But unfortunately, 90% of businesses and marketers go about their social media marketing in entirely the wrong way. The problem here is that they will spend their time posting to social media but all they’ll post about is how good their business is and it will sound very much like ‘corporate speak’.

The kind of content you can often expect to hear then, is just comments like: “Find out why our EPOS system is the best on the market!”

“Save yourself time and money with a better EPOS system!”

“Looking for an EPOS system? Why not choose the top rated software package in the industry!”

If this is the type of status you are publishing to your Twitter or Facebook account, then unfortunately you are entirely missing the fundamental objective of social media marketing.

This type of content would be fine of course, if you already had an audience and your objective was simply to market to them. (Even then though, there’s a good chance you’d lose your followers who would quickly unsubscribe…)

What’s actually happening here though, is that you’re posting content to nobody and you’re not giving anyone who might stumble upon it any reason that they should consider signing up.
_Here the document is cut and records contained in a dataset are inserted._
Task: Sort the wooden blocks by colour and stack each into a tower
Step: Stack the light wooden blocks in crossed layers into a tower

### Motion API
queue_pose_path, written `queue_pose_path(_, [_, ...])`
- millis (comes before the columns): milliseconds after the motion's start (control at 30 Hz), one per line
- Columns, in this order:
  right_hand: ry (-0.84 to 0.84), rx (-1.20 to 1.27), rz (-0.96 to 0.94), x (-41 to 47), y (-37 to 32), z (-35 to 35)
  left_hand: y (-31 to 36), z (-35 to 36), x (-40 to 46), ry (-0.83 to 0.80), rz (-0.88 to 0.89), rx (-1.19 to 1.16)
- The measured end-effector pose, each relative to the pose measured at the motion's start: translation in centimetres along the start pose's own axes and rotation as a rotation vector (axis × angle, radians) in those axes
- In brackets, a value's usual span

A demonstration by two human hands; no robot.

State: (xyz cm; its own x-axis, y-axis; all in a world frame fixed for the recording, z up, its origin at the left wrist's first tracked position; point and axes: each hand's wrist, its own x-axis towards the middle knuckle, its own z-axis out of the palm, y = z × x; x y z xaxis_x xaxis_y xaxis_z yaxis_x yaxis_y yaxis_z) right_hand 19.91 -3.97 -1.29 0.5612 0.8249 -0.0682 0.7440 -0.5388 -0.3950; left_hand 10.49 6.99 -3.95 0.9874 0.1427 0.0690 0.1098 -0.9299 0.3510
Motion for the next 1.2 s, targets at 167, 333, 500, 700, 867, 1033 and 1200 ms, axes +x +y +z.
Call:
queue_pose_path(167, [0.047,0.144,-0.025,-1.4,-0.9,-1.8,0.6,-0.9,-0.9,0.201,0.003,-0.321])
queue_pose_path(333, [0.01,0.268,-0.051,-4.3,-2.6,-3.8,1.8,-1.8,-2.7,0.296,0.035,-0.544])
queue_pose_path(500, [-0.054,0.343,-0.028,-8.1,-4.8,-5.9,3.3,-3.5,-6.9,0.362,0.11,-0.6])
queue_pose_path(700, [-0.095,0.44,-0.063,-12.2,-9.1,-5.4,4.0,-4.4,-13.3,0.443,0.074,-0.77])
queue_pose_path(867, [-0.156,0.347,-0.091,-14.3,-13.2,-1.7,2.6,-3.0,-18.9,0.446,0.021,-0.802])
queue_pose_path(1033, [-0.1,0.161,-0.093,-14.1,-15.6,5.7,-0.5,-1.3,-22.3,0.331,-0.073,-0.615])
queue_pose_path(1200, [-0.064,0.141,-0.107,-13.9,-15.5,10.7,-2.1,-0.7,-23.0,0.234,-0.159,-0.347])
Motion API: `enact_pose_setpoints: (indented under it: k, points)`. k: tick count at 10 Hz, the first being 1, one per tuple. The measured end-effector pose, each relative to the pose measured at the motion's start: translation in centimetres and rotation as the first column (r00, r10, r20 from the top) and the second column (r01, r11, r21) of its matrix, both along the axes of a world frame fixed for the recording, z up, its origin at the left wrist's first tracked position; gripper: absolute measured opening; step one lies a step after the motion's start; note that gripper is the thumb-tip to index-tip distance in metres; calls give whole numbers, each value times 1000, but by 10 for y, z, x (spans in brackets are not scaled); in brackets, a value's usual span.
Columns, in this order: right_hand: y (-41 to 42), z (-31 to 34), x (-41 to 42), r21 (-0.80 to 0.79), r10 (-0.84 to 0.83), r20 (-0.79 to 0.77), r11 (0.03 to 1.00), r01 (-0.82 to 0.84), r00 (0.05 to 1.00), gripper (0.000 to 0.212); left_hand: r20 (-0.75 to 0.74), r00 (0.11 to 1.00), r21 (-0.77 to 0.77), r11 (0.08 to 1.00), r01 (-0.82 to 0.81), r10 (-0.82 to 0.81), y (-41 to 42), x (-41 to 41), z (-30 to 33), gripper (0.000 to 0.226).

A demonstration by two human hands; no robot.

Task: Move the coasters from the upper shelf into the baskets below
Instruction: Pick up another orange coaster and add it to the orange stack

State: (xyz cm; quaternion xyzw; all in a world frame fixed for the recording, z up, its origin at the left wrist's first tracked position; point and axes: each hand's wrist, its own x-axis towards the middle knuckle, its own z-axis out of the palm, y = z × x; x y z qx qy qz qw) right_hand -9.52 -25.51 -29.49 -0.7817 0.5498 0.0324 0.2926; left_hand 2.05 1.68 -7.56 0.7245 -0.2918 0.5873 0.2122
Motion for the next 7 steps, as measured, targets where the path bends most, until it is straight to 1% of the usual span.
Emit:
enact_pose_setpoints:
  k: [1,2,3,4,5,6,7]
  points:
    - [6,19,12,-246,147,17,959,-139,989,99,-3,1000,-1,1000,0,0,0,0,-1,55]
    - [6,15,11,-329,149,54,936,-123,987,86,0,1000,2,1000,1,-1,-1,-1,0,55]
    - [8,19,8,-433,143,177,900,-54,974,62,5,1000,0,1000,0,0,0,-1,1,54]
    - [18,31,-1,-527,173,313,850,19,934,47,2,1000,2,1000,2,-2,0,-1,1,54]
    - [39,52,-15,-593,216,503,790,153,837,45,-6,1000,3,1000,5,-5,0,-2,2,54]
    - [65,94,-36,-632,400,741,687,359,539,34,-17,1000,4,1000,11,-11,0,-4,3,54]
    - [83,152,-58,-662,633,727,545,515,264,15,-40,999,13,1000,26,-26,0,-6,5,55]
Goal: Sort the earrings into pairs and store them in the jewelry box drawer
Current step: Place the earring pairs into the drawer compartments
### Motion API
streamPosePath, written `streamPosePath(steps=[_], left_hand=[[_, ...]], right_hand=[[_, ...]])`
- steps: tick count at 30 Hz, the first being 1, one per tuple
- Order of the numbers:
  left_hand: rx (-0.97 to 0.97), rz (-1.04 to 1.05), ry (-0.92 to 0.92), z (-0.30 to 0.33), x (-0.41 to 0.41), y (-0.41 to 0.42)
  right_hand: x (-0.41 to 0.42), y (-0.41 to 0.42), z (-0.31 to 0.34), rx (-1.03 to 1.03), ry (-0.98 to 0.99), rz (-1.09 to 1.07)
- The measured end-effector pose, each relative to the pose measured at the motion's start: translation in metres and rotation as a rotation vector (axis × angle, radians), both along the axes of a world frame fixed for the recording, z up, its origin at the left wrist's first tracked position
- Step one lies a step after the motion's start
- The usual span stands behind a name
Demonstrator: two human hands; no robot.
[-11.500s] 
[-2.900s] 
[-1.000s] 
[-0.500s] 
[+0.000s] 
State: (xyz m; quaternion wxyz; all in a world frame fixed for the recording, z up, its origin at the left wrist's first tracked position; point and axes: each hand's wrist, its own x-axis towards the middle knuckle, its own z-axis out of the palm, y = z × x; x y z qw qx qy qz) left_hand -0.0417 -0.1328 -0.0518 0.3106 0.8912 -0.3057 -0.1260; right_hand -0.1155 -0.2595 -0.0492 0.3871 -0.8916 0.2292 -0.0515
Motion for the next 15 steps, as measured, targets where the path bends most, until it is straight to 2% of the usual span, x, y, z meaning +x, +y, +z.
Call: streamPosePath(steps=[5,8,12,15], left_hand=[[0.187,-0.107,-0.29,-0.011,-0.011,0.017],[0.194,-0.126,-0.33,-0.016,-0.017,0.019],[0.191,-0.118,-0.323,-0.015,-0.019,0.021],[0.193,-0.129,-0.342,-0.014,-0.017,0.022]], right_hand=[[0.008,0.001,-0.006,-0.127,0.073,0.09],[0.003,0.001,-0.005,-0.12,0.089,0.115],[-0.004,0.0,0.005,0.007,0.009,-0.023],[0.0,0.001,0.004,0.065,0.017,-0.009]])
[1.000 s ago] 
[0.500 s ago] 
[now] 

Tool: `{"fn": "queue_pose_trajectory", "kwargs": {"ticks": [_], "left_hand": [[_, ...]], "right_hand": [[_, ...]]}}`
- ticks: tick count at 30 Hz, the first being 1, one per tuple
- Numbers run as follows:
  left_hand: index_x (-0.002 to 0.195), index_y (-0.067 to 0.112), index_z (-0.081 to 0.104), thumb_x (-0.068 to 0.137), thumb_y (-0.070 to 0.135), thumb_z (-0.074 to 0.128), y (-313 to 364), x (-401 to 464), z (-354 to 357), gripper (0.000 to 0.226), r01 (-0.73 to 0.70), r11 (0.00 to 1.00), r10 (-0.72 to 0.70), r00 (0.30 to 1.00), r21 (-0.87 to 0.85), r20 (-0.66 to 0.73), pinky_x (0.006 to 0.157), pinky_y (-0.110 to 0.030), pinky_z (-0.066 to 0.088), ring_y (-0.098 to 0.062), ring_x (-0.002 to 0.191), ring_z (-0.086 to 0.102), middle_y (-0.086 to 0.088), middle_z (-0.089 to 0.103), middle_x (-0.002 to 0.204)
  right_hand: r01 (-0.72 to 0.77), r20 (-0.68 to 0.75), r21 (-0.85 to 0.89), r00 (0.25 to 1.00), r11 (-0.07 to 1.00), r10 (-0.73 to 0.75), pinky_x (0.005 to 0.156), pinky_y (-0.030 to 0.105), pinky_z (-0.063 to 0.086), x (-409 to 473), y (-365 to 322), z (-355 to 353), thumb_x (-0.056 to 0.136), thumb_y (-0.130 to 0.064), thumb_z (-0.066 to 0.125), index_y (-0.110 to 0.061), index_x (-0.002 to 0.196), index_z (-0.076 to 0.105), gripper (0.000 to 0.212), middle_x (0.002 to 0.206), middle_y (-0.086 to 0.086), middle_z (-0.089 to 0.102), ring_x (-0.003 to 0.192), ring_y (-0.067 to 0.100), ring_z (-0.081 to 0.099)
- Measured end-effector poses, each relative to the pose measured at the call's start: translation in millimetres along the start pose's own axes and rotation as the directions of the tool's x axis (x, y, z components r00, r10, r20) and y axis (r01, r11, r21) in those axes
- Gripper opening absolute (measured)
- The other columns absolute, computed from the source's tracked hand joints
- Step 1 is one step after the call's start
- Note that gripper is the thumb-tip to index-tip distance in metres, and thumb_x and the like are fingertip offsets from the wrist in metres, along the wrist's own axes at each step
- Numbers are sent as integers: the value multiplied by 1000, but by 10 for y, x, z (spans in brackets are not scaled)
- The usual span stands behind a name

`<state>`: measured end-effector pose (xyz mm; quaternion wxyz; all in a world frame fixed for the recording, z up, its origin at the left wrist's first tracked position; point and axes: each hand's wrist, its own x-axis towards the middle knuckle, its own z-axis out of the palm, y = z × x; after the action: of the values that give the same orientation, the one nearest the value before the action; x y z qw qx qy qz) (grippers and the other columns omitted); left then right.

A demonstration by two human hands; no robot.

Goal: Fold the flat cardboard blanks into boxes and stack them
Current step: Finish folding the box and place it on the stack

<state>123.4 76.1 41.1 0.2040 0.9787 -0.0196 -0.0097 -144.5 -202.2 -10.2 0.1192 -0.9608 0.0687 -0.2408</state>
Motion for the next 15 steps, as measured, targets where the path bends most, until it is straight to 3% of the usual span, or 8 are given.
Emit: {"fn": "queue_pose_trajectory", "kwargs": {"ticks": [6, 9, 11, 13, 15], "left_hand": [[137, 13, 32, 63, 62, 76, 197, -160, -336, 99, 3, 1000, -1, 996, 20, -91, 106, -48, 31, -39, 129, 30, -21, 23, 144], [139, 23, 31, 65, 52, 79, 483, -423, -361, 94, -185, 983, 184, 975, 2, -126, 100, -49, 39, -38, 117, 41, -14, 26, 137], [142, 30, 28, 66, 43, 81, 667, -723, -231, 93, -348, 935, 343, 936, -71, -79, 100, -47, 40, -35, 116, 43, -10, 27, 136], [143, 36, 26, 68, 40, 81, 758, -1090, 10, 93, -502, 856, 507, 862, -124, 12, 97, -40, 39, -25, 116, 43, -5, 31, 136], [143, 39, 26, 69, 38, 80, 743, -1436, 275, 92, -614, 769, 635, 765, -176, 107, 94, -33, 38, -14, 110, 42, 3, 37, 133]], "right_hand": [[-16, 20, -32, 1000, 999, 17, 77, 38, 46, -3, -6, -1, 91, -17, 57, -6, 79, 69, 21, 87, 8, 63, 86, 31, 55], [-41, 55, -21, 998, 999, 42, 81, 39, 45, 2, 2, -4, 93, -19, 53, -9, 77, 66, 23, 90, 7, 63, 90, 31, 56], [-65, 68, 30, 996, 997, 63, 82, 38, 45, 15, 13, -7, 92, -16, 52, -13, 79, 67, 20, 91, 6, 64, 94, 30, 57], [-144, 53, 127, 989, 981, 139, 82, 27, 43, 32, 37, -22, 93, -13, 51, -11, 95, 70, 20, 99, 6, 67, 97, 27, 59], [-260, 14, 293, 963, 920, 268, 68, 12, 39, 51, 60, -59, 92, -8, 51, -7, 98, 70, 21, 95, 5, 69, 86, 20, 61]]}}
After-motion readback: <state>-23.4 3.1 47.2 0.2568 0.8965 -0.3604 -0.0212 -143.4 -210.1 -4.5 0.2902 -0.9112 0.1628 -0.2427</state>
The question to always ask yourself when creating content for the web is: would you follow it? If you saw a social media account like this, then would you subscribe?

If the answer is no, then you really need to reconsider how you might be providing your value.

How to Do Social Media Right

The key is all in the way that you look at your social media and the way you consider it within the broader context of your marketing. Specifically, it’s important that you start to think of your social media profiles not only as an opportunity to promote yourself but actually as a product in its own right. What does that mean? It means that the social media accounts should provide value to the point where people want to sign up to them and would be disappointed if they were gone.

Of course you need to do this while also remaining on-point with your marketing and that means you need to focus on whatever niche or industry you’ve chosen. If that’s fitness, then it’s no good for your Facebook account to be all about business.

But it’s also no good for your account to be all about how good the product you’re selling is. Instead, you should aim to fill it with inspiring images of people working out and getting into great shape, with interesting industry news about genuinely fascinating new products and with helpful tips and advice.

If you’re selling life insurance, then you may find that it’s a little harder to see how you can maintain an interesting and entertaining social media account. In that case though, you simply need to think a little more out of the box. In particular, this could mean that you share pictures of families enjoying life together, or tips for family activities. Maybe you could run a social media account about ‘tips for the modern parent’, or maybe you could give it a humorous angle ‘dispatches from the frontline of parenthood’. Either way, you’ve now created almost a new brand, a new mission statement and a new form of value for that social media account itself and you’ve given people good reason to follow you.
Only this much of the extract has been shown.